**WORK INSTRUCTIONS**
Go through the entries below and print, exactly, the lines starting at the one with "Surface tilt per" and ending at the one with "(122, 62): 0.33, 0.23", keeping both ends and no others.

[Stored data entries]
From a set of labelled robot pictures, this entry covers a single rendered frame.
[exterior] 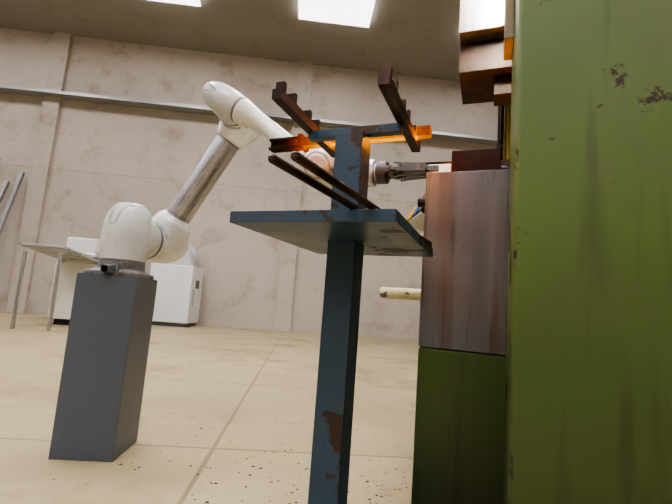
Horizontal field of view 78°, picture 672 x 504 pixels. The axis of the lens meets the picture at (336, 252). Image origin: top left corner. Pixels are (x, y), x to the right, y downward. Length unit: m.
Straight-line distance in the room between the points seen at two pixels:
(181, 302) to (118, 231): 5.81
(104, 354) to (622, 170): 1.50
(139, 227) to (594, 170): 1.38
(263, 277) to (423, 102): 4.85
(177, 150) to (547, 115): 8.20
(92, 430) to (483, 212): 1.37
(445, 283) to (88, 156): 8.63
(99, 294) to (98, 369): 0.25
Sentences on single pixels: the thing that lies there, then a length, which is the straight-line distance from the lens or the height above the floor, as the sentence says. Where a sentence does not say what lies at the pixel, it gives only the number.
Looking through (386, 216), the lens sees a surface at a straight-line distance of 0.63.
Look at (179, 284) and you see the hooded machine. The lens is 7.42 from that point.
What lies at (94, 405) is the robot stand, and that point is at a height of 0.17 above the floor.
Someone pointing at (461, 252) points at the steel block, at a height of 0.71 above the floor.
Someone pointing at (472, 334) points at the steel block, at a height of 0.51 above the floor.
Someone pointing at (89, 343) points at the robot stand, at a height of 0.37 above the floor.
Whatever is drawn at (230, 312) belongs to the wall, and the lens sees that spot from 8.01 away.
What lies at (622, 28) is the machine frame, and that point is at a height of 1.07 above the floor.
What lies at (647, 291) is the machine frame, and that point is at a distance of 0.82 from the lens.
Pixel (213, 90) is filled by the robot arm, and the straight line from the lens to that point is 1.68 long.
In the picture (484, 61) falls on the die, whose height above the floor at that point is 1.30.
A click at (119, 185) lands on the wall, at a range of 8.90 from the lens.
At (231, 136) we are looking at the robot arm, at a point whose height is 1.19.
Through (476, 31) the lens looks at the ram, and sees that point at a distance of 1.40.
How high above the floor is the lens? 0.56
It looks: 7 degrees up
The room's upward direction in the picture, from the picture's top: 4 degrees clockwise
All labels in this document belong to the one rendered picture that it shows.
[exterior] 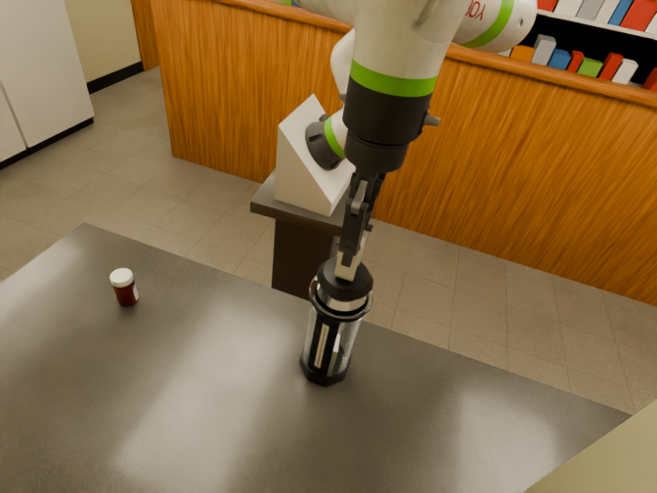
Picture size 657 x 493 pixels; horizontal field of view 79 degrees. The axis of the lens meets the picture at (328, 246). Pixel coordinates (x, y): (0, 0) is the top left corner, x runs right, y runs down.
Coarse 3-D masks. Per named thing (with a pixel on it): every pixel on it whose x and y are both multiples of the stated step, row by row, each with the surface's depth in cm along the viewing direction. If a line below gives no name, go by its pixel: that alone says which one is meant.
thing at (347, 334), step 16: (320, 288) 69; (320, 304) 63; (336, 304) 74; (352, 304) 72; (368, 304) 64; (336, 336) 67; (352, 336) 68; (304, 352) 76; (336, 352) 70; (336, 368) 74
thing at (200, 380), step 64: (64, 256) 92; (128, 256) 95; (0, 320) 78; (64, 320) 80; (128, 320) 82; (192, 320) 84; (256, 320) 86; (0, 384) 69; (64, 384) 70; (128, 384) 72; (192, 384) 74; (256, 384) 75; (384, 384) 79; (448, 384) 81; (512, 384) 83; (0, 448) 62; (64, 448) 63; (128, 448) 64; (192, 448) 66; (256, 448) 67; (320, 448) 68; (384, 448) 70; (448, 448) 72; (512, 448) 73; (576, 448) 75
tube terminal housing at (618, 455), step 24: (648, 408) 38; (624, 432) 40; (648, 432) 37; (576, 456) 47; (600, 456) 43; (624, 456) 39; (648, 456) 36; (552, 480) 50; (576, 480) 45; (600, 480) 41; (624, 480) 38; (648, 480) 35
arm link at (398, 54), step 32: (352, 0) 37; (384, 0) 34; (416, 0) 33; (448, 0) 33; (384, 32) 36; (416, 32) 35; (448, 32) 36; (352, 64) 41; (384, 64) 37; (416, 64) 37; (416, 96) 40
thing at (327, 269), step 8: (336, 256) 65; (328, 264) 63; (360, 264) 64; (320, 272) 63; (328, 272) 62; (360, 272) 63; (368, 272) 63; (320, 280) 62; (328, 280) 61; (336, 280) 61; (344, 280) 61; (360, 280) 62; (368, 280) 62; (328, 288) 60; (336, 288) 60; (344, 288) 60; (352, 288) 60; (360, 288) 60; (368, 288) 62; (336, 296) 60; (344, 296) 60; (352, 296) 60; (360, 296) 61
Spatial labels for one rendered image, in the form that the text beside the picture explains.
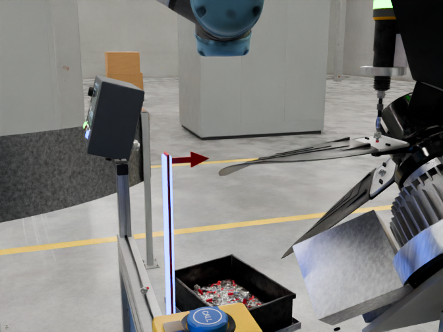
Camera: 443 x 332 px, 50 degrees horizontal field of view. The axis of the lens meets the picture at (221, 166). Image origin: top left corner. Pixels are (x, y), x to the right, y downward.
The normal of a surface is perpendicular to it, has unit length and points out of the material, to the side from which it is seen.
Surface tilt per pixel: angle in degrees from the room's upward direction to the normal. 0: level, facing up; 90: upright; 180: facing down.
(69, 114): 90
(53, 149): 90
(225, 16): 87
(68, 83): 90
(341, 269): 55
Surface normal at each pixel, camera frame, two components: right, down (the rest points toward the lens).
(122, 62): 0.33, 0.23
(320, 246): -0.49, -0.39
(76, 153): 0.77, 0.15
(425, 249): -0.89, -0.06
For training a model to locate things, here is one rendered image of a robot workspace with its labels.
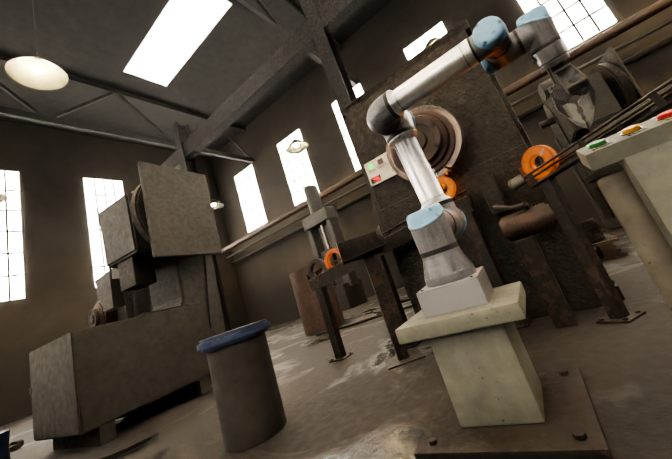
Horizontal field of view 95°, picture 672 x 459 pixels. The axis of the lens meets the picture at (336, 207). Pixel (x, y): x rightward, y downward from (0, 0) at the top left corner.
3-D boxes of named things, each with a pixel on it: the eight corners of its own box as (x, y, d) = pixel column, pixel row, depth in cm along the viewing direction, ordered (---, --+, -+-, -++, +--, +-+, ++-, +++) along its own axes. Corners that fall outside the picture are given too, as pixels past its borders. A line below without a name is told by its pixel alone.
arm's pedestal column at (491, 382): (614, 461, 57) (547, 319, 64) (416, 462, 76) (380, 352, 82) (581, 374, 91) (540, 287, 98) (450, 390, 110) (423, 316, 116)
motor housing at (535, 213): (548, 323, 146) (499, 218, 159) (605, 313, 135) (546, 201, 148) (548, 331, 135) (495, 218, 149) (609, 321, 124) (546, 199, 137)
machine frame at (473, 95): (447, 312, 256) (375, 131, 300) (604, 276, 200) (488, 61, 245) (415, 341, 196) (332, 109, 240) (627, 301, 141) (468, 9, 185)
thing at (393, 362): (375, 364, 175) (336, 243, 193) (418, 349, 176) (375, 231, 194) (378, 373, 155) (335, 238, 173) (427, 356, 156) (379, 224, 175)
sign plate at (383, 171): (373, 187, 224) (364, 165, 228) (404, 170, 210) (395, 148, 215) (371, 186, 222) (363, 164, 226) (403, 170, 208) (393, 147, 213)
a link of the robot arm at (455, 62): (349, 107, 107) (493, -1, 77) (366, 113, 115) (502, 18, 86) (360, 137, 105) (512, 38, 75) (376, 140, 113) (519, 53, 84)
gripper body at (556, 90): (583, 91, 90) (565, 54, 90) (592, 90, 83) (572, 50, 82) (554, 106, 94) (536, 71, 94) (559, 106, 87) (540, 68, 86)
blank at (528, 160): (550, 184, 139) (545, 185, 138) (520, 169, 151) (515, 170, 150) (566, 152, 131) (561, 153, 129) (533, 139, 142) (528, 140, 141)
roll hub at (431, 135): (430, 110, 182) (451, 150, 174) (390, 136, 196) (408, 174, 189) (427, 107, 178) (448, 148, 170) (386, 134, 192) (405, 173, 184)
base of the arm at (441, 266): (470, 277, 83) (455, 242, 85) (420, 291, 91) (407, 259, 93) (481, 266, 95) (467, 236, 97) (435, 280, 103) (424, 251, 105)
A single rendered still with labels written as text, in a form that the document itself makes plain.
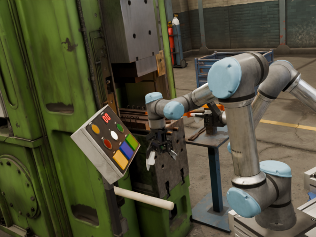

**THE COMPLETED TASK**
Surface tilt per pixel: angle in degrees from the room's upward direction to the normal. 0: level, facing up; 90: upright; 180: facing down.
(69, 114): 90
(53, 149): 90
(225, 16): 87
(68, 83): 90
(341, 269): 55
Surface normal at each pixel, camera frame, two components: right, down (the rest points toward the lens).
(122, 62): 0.33, 0.23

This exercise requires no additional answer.